• Exercise aim
Restate word for word the part of the material that runs from the line containing "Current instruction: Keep" through its final line, inclusive, minus the pictures.

--- Dataset extract ---

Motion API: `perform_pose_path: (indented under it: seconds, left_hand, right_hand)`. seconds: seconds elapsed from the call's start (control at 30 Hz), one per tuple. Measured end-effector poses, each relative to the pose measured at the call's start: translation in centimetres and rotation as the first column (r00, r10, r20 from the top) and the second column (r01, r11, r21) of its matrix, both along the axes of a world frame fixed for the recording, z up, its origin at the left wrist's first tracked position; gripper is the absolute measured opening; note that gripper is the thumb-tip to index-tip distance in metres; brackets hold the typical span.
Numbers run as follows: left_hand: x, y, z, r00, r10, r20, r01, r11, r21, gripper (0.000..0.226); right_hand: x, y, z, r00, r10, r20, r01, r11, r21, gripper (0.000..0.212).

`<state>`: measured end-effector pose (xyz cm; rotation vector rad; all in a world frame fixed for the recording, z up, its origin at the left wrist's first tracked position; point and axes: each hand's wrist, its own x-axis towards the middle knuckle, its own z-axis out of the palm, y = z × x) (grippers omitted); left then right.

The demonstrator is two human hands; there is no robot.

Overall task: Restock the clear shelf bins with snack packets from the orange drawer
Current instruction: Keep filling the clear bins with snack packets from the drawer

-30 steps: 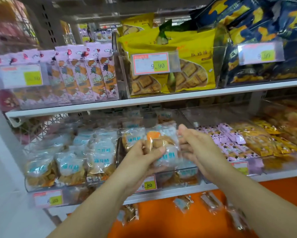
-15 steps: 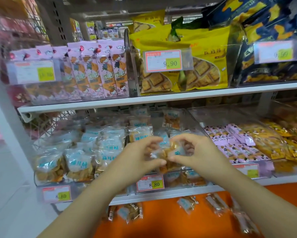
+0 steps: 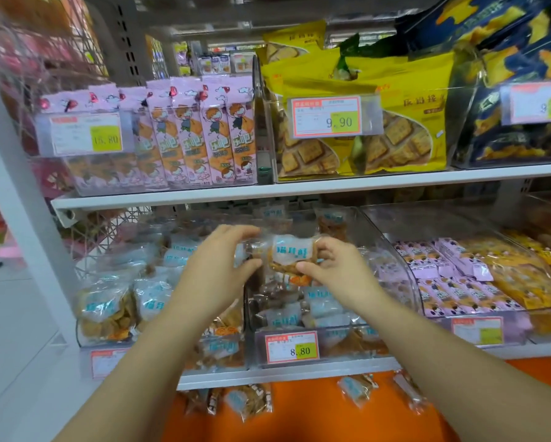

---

• Output of the exercise
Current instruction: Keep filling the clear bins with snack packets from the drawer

-30 steps: 
-15 steps: 
+0 steps: 

No further answer is expected.